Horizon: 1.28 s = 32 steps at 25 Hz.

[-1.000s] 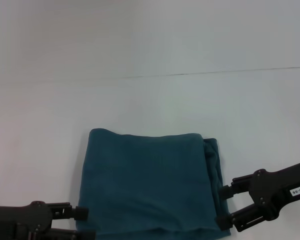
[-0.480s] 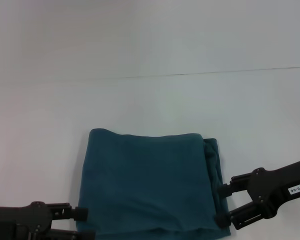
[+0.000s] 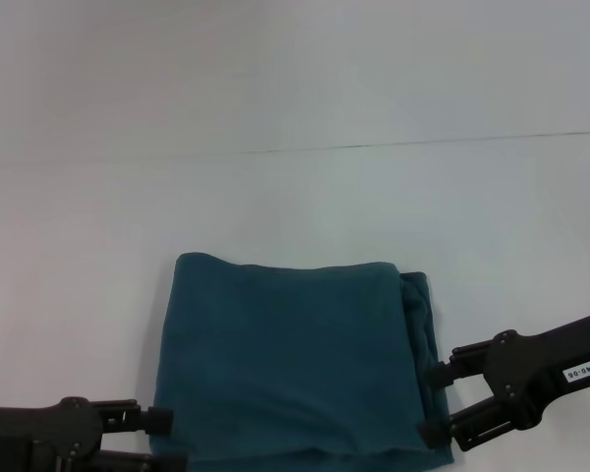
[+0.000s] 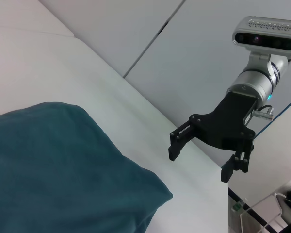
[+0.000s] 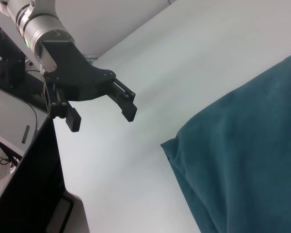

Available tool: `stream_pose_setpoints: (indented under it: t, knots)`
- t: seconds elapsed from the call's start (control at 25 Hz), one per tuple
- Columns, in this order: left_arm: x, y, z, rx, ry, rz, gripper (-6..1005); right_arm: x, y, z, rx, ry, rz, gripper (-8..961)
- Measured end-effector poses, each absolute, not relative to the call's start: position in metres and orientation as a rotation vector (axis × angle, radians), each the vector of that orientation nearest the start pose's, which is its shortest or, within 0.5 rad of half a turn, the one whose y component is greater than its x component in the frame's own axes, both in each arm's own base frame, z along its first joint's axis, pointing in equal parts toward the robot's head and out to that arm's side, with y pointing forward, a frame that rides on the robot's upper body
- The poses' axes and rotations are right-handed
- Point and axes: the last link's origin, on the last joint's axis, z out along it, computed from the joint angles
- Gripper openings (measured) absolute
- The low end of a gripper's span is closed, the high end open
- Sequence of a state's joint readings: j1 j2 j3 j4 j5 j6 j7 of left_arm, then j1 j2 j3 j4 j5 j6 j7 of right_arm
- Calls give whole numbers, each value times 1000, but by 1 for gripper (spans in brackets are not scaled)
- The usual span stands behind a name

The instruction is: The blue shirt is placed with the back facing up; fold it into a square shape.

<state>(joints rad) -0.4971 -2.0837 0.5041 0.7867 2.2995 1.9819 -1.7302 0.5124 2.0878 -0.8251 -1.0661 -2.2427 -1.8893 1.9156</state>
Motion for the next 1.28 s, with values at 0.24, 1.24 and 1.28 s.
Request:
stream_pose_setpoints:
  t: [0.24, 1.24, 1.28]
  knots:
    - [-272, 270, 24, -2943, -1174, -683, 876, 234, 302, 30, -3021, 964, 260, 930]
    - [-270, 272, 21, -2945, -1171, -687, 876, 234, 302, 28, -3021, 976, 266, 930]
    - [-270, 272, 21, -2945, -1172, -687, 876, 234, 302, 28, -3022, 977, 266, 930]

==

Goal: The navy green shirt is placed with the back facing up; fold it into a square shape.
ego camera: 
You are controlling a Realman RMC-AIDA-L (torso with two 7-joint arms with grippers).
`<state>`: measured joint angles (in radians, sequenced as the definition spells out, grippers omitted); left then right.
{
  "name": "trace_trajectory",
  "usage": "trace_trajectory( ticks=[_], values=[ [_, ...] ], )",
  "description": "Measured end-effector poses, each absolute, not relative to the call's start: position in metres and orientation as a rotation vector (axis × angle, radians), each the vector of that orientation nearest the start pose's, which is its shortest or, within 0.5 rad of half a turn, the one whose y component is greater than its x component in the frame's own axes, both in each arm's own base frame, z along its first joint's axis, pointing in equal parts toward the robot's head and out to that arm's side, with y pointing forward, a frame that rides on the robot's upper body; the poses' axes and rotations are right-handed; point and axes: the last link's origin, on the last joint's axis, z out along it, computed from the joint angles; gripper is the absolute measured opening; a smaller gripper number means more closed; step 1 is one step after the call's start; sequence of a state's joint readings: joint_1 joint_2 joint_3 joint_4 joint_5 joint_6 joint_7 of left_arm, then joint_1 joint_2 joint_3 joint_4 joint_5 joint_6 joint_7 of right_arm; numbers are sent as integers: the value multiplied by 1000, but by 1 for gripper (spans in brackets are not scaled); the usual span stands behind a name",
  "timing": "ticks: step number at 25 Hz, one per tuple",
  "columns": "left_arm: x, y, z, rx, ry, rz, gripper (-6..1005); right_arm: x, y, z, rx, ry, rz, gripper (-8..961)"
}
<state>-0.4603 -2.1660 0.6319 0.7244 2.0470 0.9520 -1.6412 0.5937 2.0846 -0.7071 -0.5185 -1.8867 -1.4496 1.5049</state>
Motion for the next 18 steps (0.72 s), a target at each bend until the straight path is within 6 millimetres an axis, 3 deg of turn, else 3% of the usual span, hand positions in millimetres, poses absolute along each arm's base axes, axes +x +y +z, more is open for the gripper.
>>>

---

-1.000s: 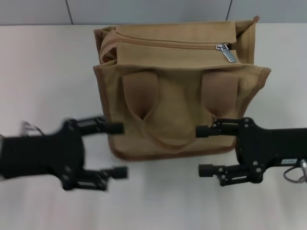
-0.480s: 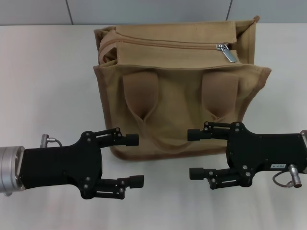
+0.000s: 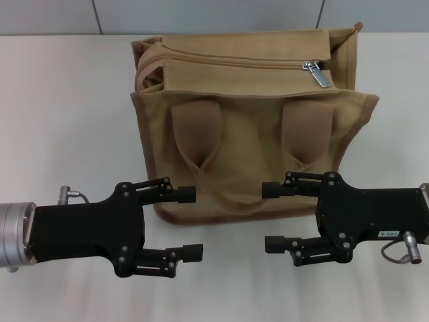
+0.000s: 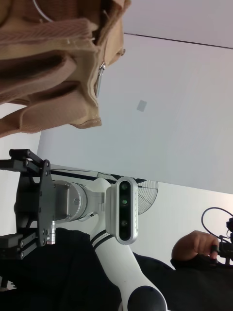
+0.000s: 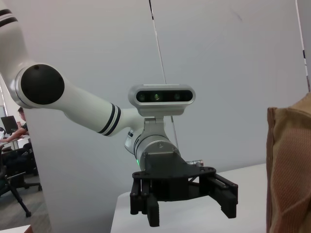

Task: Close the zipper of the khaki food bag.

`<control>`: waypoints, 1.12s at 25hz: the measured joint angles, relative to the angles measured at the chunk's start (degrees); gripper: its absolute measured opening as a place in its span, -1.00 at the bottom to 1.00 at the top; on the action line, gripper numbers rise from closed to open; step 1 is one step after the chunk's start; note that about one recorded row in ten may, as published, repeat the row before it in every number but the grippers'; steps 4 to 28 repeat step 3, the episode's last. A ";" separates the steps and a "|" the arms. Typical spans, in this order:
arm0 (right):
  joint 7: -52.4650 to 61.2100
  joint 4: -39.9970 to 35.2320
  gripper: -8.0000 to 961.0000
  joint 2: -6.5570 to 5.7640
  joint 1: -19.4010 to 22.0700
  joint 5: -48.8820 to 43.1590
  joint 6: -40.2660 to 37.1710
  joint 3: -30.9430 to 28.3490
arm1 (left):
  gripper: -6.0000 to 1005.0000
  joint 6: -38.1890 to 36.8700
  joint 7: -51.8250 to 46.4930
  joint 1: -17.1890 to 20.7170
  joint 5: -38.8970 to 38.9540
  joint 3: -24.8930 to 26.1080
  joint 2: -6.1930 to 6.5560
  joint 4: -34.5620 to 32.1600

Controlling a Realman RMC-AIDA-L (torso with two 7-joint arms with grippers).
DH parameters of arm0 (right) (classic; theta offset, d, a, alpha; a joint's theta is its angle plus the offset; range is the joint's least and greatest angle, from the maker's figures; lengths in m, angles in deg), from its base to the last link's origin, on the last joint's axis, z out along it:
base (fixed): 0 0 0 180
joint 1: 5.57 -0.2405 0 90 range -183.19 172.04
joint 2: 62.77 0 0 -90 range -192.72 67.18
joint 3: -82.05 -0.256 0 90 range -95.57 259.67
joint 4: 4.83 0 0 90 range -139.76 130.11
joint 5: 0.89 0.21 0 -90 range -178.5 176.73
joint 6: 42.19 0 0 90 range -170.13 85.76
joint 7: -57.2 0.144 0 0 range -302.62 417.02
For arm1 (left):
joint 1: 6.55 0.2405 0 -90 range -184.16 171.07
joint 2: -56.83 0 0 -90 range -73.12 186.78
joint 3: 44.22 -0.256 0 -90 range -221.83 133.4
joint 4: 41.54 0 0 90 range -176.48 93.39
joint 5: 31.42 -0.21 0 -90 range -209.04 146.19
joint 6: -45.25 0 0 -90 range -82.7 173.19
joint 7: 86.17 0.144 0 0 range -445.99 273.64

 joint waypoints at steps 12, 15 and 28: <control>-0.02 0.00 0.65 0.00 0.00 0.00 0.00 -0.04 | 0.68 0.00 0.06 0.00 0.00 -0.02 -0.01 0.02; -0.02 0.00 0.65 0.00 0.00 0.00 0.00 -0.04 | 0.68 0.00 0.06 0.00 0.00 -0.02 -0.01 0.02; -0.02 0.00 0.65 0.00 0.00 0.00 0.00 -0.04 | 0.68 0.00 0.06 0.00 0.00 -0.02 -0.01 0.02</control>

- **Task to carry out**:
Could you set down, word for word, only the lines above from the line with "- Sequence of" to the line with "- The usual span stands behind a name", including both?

- **Solution**:
- Sequence of a state's joint readings: j1 j2 j3 j4 j5 j6 j7 of left_arm, then j1 j2 j3 j4 j5 j6 j7 of right_arm
- Calls give whole numbers, each value times 1000, but by 1 for gripper (spans in brackets are not scaled)
- The usual span stands behind a name

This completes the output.